Could you repeat the data word for word while skipping the pictures?

============================================================

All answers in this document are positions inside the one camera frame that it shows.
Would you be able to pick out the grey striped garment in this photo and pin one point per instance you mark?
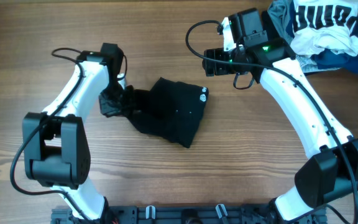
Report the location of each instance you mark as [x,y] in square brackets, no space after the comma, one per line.
[279,12]

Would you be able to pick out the navy blue garment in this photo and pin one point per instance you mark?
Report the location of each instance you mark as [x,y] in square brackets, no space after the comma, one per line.
[328,60]

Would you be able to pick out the white printed t-shirt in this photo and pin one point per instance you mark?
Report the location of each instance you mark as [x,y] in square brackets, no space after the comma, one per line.
[321,25]

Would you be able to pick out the black folded garment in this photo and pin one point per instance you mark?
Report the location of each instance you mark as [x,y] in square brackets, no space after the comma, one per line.
[269,25]

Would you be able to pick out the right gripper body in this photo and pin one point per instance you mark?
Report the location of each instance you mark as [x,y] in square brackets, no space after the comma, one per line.
[219,53]

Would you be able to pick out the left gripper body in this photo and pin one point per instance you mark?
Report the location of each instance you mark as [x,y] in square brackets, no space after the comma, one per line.
[110,102]

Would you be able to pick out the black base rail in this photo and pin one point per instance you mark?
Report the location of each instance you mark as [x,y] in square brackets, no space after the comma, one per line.
[245,214]

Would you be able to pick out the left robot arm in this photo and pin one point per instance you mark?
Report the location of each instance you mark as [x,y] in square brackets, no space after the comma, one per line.
[55,148]

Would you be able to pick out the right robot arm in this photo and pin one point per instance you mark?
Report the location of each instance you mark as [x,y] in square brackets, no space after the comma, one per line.
[331,171]

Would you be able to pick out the black t-shirt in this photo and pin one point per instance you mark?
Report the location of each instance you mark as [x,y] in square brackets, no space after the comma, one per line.
[171,110]

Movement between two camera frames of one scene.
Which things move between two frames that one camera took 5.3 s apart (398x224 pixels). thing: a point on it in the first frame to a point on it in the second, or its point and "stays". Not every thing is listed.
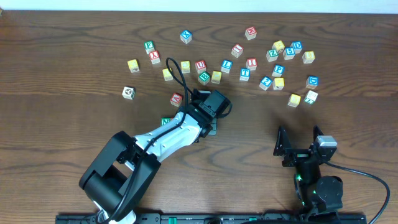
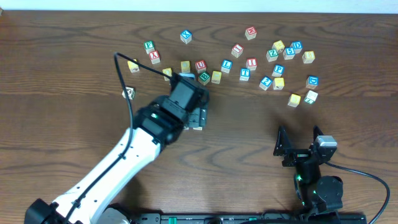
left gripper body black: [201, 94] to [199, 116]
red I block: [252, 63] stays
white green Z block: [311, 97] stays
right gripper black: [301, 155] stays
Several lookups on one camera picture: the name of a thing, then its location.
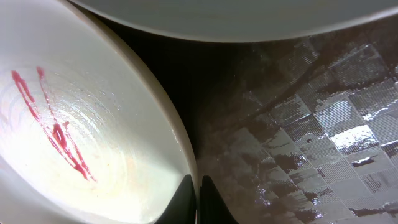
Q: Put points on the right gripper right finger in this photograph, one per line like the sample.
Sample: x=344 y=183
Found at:
x=213 y=209

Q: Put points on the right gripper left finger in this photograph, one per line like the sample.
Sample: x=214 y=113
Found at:
x=182 y=207

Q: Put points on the white plate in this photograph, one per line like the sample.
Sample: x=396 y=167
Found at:
x=88 y=134

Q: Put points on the pale grey plate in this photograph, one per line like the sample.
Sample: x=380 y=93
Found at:
x=240 y=20

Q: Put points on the large brown serving tray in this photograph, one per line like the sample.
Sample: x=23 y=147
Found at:
x=293 y=131

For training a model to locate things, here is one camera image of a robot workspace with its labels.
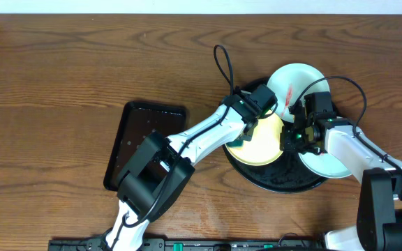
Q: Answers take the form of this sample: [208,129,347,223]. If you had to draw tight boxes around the light green plate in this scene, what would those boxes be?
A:
[267,63,324,123]
[299,153,352,178]

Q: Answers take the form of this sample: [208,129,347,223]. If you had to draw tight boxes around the black rectangular tray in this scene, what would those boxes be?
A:
[103,101,186,191]

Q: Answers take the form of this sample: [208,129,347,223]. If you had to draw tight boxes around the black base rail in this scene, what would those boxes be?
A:
[47,238,325,251]

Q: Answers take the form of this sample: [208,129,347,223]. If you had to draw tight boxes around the black left cable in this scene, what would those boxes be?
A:
[110,44,278,248]

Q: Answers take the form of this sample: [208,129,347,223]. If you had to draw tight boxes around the black round tray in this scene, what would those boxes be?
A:
[221,77,338,194]

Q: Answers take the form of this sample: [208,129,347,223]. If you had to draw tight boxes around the black cable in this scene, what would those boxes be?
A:
[290,75,402,206]
[110,44,278,248]

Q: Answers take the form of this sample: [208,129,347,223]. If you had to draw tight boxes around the yellow plate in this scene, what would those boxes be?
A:
[225,114,283,166]

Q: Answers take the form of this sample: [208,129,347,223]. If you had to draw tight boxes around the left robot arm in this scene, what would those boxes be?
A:
[102,93,276,250]

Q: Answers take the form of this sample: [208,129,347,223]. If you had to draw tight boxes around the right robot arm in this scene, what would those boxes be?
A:
[281,102,402,250]

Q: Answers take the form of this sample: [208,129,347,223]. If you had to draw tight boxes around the black right cable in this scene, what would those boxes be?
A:
[290,75,402,206]

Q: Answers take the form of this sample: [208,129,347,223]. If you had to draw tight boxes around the green yellow sponge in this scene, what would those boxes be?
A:
[226,139,244,148]

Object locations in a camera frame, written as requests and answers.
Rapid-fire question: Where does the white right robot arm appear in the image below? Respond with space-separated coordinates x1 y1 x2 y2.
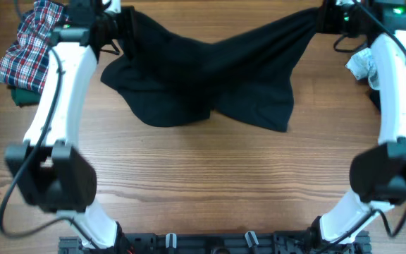
307 0 406 251

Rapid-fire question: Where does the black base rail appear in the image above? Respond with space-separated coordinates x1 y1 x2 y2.
58 231 372 254

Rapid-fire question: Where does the light blue striped shirt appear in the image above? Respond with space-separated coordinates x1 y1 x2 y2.
345 48 380 91

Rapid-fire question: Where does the black t-shirt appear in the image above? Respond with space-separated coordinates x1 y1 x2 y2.
101 8 318 132

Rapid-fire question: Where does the green folded garment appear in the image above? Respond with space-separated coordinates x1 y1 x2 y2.
11 87 41 107

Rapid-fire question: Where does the plaid folded shirt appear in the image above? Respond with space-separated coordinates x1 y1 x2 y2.
0 0 68 95

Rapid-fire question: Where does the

============================================================

### Result of this exercise
All answers in this document are positions inside the one camera frame that it shows.
Would you be able to pick out the grey striped garment in this photo and pin one point per instance you mark?
Report the location of each instance you mark as [x,y] in square brackets, no space after the comma, one per line.
[279,12]

Would you be able to pick out the navy blue garment in this photo and pin one point per instance you mark?
Report the location of each instance you mark as [x,y] in square brackets, no space after the comma, one per line.
[328,60]

Would you be able to pick out the white printed t-shirt in this photo and pin one point per instance you mark?
Report the location of each instance you mark as [x,y] in square brackets, no space after the comma, one per line.
[321,25]

Would you be able to pick out the black folded garment in this photo and pin one point per instance you mark?
Report the location of each instance you mark as [x,y] in square brackets, no space after the comma, one per line.
[269,25]

Would you be able to pick out the right gripper body in this photo and pin one point per instance you mark?
Report the location of each instance you mark as [x,y] in square brackets, no space after the comma, one per line.
[219,53]

Would you be able to pick out the left gripper body in this photo and pin one point per instance you mark?
Report the location of each instance you mark as [x,y] in square brackets, no space after the comma, one per line.
[110,102]

Would you be able to pick out the black base rail in this photo and pin one point per instance you mark?
Report the location of each instance you mark as [x,y] in square brackets, no space after the comma, one per line.
[245,214]

Would you be able to pick out the left robot arm in this photo and pin one point per instance you mark?
Report the location of each instance you mark as [x,y] in square brackets, no space after the comma, one per line.
[55,148]

Would you be able to pick out the right robot arm in this photo and pin one point per instance you mark?
Report the location of each instance you mark as [x,y] in square brackets, no space after the comma, one per line.
[331,171]

Would you be able to pick out the black t-shirt in this photo and pin one point per instance you mark?
Report the location of each instance you mark as [x,y] in square brackets, no space after the comma, one per line.
[171,110]

Movement between two camera frames of one scene.
Which things move between two frames that one camera took 5.3 s apart (398x224 pixels). thing: a point on it in the first frame to a point on it in the second, or its point and "stays". Not every thing is listed.
left gripper body black: [201, 94] to [199, 116]
red I block: [252, 63] stays
white green Z block: [311, 97] stays
right gripper black: [301, 155] stays
Several lookups on one camera picture: the name of a thing, then its location.
Q: Put points on the right gripper right finger in this photograph, one per line like the sample.
Sample: x=344 y=183
Found at:
x=213 y=209

Q: Put points on the right gripper left finger in this photograph, one per line like the sample.
Sample: x=214 y=113
Found at:
x=182 y=207

Q: Put points on the white plate in this photograph, one per line like the sample.
Sample: x=396 y=167
Found at:
x=88 y=134

Q: Put points on the pale grey plate in this photograph, one per line like the sample.
Sample: x=380 y=93
Found at:
x=240 y=20

Q: Put points on the large brown serving tray in this photograph, one per line like the sample.
Sample: x=23 y=147
Found at:
x=293 y=131

For training a model to locate things, here is one camera image of a robot workspace with its labels.
Q: Answers take the form of this sample: [208,129,347,223]. If you had to draw tight boxes around the light green plate in this scene, what would those boxes be?
A:
[267,63,324,123]
[299,153,352,178]

Q: Answers take the form of this sample: [208,129,347,223]. If you had to draw tight boxes around the black rectangular tray in this scene, what would those boxes be?
A:
[103,101,186,191]

Q: Answers take the form of this sample: [208,129,347,223]. If you had to draw tight boxes around the black base rail in this scene, what would those boxes be?
A:
[47,238,325,251]

Q: Answers take the form of this sample: [208,129,347,223]. If you had to draw tight boxes around the black left cable in this scene, what would those boxes be?
A:
[110,44,278,248]

Q: Answers take the form of this sample: [208,129,347,223]. If you had to draw tight boxes around the black round tray in this scene, what would those boxes be?
A:
[221,77,338,194]

Q: Answers take the form of this sample: [208,129,347,223]. If you had to draw tight boxes around the black cable in this scene, what would those boxes be?
A:
[290,75,402,206]
[110,44,278,248]

Q: Answers take the form of this sample: [208,129,347,223]. If you had to draw tight boxes around the yellow plate in this scene, what would those boxes be?
A:
[225,114,283,166]

Q: Answers take the form of this sample: [208,129,347,223]. If you had to draw tight boxes around the left robot arm in this scene, what would those boxes be?
A:
[102,93,276,250]

Q: Answers take the form of this sample: [208,129,347,223]. If you had to draw tight boxes around the right robot arm in this scene, what would those boxes be?
A:
[281,102,402,250]

Q: Answers take the form of this sample: [208,129,347,223]. If you had to draw tight boxes around the black right cable in this scene, what would those boxes be?
A:
[290,75,402,206]

Q: Answers take the form of this sample: [208,129,347,223]. If you had to draw tight boxes around the green yellow sponge in this scene, what would those boxes be?
A:
[226,139,244,148]

Object locations in a camera frame, written as requests and answers.
Rapid-fire question: Where does the white right robot arm appear in the image below? Respond with space-separated coordinates x1 y1 x2 y2.
307 0 406 251

Rapid-fire question: Where does the black base rail appear in the image above? Respond with space-separated coordinates x1 y1 x2 y2.
58 231 372 254

Rapid-fire question: Where does the light blue striped shirt appear in the image above? Respond with space-separated coordinates x1 y1 x2 y2.
345 48 380 91

Rapid-fire question: Where does the black t-shirt appear in the image above? Respond with space-separated coordinates x1 y1 x2 y2.
101 8 318 132

Rapid-fire question: Where does the green folded garment appear in the image above? Respond with space-separated coordinates x1 y1 x2 y2.
11 87 41 107

Rapid-fire question: Where does the plaid folded shirt appear in the image above? Respond with space-separated coordinates x1 y1 x2 y2.
0 0 68 95

Rapid-fire question: Where does the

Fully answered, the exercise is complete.